Texto: Miguel Arsénio | Fotografia: Azul
Antes de revelar o objecto da minha segunda Nota Azul, talvez seja importante explicar o que a expressão “clássico” significa para um Ericeirense. Tal como tantas outras expressões que acabam por descobrir o seu lugar na tradição oral, “clássico” parte de uma origem incerta, mas acaba por ser intensamente utilizada pela juventude da Ericeira, durante os primeiros anos da década de noventa e a partir daí não mais deixa de existir.
Aproveitando do adjectivo tudo aquilo que aponta para uma referência intemporal, o boca-a-boca local tratou de reservar “clássico” apenas para descrever algo que, de tão excepcional, passa a ter um estatuto quase sagrado no imaginário colectivo dos jagozes. A partir daí, todas as conjugações são possíveis e o “clássico”, exclusivamente aplicado no masculino, sobrou tantas vezes para os nossos mais famosos personagens (Hilário é um “clássico”), para dias com ondas perfeitas (“Pedra Branca estava clássico”) e para os rituais típicos das gentes da Ericeira.
É este último caso que nos interessa de momento para dar a entender como as sessões de segunda-feira à noite, no mítico Cine Estúdio Ericeira, eram também um “clássico”. Na memória da geração que já não foi a tempo de assistir às sessões de cinema do antigo Casino, o Cine Estúdio Ericeira surge como o único espaço da vila onde era possível assistir às mais frescas novidades de Hollywood e a outros filmes não tão recentes. Situado numa zona central da Ericeira (inserido num complexo comercial) e mesmo ao lado do salão de jogos Tiro-o-Taco, o Cine Estúdio fica desde cedo associado a um público jovem, que fazia a “dobradinha recreativa” ao juntar umas quantas chapas gastas nas máquinas do salão ao preço pago por um bilhete de cinema.
Naturalmente, o preço reduzido da sessão de segunda-feira (pelas 21:30) resultava muitas vezes em elevadas afluências ou até mesmo em lotações esgotadas (foram tantos os bilhetes vendidos para Titanic, que James Cameron bem pode agradecer à Ericeira alguns dos copos de cristal que tem em casa).
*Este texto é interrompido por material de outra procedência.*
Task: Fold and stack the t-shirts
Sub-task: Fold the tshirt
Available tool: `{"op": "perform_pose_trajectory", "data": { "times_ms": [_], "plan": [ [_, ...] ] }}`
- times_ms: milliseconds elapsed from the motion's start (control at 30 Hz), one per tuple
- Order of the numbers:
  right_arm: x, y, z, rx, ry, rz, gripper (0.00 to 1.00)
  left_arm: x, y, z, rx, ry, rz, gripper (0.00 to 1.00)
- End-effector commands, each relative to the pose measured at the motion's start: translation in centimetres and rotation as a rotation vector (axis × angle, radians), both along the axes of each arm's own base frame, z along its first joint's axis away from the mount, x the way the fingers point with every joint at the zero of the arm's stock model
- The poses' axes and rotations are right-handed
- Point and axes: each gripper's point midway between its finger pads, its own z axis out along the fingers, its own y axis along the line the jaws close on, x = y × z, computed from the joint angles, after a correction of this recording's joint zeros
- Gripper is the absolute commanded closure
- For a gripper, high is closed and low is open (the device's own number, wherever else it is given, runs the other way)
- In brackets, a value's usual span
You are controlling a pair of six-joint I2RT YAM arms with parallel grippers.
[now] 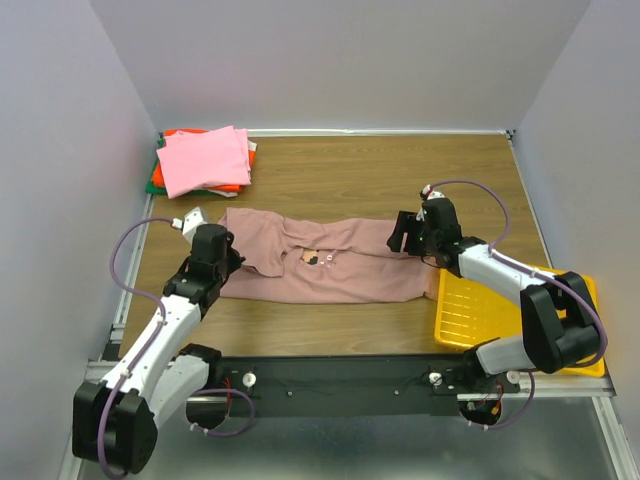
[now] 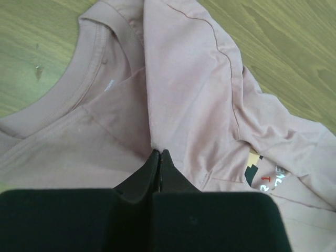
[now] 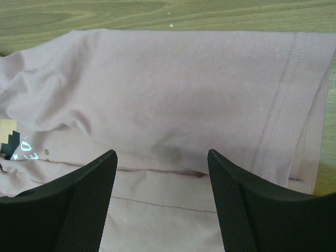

A sensação de familiaridade era fortíssima durante os tais serões de segunda, porque a maioria dos presentes conhecia-se pelo nome ou pela alcunha (ou não estivéssemos em plena Ericeira). Entre os jagozes que estudavam na Escola Secundária de Mafra (hoje com o nome de José Saramago), por exemplo, o hábito de ir às sessões de segunda à noite era tão religioso como comprar o jornal de eleição ou seguir um clube de futebol semana após semana.
Com quatro parágrafos pelas costas, já terão percebido que o Cine Estúdio Ericeira é um tópico que me é extremamente querido. Nem podia ser de outra maneira, quando se trata do lugar em que vivi várias das noites mais divertidas da minha vida. Ainda assim, o mais normal era que tal se devesse à qualidade dos filmes em geral e das comédias em particular, mas a verdade é que não foi isso o mais importante: muita da magia que ainda hoje guardo do Cine Estúdio está ligada principalmente à reacção dos presentes perante cada exibição. Se um filme fosse capaz de ganhar o público através das suas qualidades, o pessoal pactuava com silêncio e olhos tão abertos quanto concentrados (foi assim com Os Condenados de Shawshank). Mas se, por acaso, o prato da semana fosse inversamente fraco e incapaz de gerar interesse, a malta da Ericeira era absolutamente impiedosa com todo o tipo de “bocas” e “bitaites” disparados ao que se passava no grande ecrã (quanto pior o filme, melhor era o serão nesse aspecto). Ao que parece, este tipo de sessões mais “agressivas e livres” já tem um mercado especializado (a Ana Cabral Martins explica tudo sobre isso neste artigo que aconselho a ler), contudo o fenómeno, tal como sucedido no Cine Estúdio, era totalmente espontâneo.
Igualmente espontâneos foram os comentários que alvejaram o tédio provocado por alguns dos piores filmes jamais projectados no Cine Estúdio Ericeira. Como é possível, por exemplo, esquecer o momento em que uma voz resume na perfeição o papel (e o rabo flácido) de Cristina Câmara, em Tentação (o drama em que contracena com Joaquim de Almeida), com a frase “Esta não é boa actriz, nem é boa atrás”? Ou haverá alguém capaz de se livrar da imagem de um guarda-chuva aberto em plena sala de cinema, enquanto Robocop 3 mostrava por que era uma das mais idiotas sequelas alguma vez concebidas? As partes unidas no Cine Estúdio transformaram estes e tantos outros filmes péssimos em experiências absolutamente memoráveis. Clássico.